Friends On The Road Can be Fleeting, and That is Okay

It’s amazing how many friends you make on the road. At a hostel/hotel… on the bus… on some other wacky adventure…. Constantly you spend an afternoon becoming great friends with someone, or a few days or even a week together having drinks, learning together, hiking together, etc.. But then inevitably one of you leaves that place. Heading north to Belize or south to Honduras or heading home to the US or Europe or Australia or China or wherever. And you try to make plans to meet up a few countries down the line but it gets harder and harder and eventually you realize that the amazing time you had together, however fleeting it may have been, might be it.
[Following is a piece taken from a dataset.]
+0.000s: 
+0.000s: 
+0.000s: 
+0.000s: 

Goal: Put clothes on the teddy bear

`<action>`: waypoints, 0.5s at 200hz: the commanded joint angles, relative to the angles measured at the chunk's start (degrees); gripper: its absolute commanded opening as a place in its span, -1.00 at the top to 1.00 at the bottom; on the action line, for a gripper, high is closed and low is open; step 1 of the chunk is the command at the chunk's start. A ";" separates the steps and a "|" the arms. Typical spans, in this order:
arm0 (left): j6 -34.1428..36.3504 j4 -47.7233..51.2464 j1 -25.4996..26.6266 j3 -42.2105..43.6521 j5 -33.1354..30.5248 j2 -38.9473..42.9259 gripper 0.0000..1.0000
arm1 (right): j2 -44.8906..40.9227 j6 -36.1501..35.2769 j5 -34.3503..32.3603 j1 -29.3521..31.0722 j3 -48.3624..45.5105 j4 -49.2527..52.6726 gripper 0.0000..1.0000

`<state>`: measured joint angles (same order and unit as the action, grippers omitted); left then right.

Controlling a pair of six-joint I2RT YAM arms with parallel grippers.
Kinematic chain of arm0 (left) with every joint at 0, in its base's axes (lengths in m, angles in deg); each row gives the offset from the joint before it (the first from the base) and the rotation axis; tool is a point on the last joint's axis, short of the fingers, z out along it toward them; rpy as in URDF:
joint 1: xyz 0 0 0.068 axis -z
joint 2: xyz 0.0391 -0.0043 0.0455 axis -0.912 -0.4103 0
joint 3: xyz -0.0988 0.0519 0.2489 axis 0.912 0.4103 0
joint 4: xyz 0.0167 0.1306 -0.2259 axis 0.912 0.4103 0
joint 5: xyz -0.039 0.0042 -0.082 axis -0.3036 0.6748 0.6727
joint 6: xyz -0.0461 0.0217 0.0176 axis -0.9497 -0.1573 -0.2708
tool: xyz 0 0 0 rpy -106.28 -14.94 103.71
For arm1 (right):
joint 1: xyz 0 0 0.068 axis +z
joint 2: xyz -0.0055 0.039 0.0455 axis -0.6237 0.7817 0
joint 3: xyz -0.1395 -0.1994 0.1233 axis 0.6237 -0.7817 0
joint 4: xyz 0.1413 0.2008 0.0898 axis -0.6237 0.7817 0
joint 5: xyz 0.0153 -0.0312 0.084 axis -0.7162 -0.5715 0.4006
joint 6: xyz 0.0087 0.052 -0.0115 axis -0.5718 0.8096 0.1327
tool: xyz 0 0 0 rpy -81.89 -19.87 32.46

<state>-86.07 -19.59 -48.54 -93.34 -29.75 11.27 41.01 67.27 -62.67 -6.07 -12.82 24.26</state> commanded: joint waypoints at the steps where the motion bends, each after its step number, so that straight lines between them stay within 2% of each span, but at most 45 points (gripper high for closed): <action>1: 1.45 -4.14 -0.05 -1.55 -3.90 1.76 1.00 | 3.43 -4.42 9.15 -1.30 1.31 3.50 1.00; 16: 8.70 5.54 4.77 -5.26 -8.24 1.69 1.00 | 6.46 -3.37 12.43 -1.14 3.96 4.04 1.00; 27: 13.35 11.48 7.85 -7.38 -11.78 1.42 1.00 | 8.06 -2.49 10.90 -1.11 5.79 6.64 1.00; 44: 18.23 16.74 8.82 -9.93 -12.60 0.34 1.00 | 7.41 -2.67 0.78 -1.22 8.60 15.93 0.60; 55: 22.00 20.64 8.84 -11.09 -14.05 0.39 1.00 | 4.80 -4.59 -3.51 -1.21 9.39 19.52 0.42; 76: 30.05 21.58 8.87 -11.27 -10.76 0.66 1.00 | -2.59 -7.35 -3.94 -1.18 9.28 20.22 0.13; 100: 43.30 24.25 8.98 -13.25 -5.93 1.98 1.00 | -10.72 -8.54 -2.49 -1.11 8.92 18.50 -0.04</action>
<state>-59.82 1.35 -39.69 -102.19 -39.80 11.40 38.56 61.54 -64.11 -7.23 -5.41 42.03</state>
And that’s okay. Certain people obviously you hope to keep up with for years but most of them you’ll just have the memories of the great times you had together. The drink you had having laughs by the river together… the arduous 14 hour bus ride you endured together… the songs you sang together… the cliff you challenged each other to jump off together… those are the memories you’ll always share with each other. And that is great.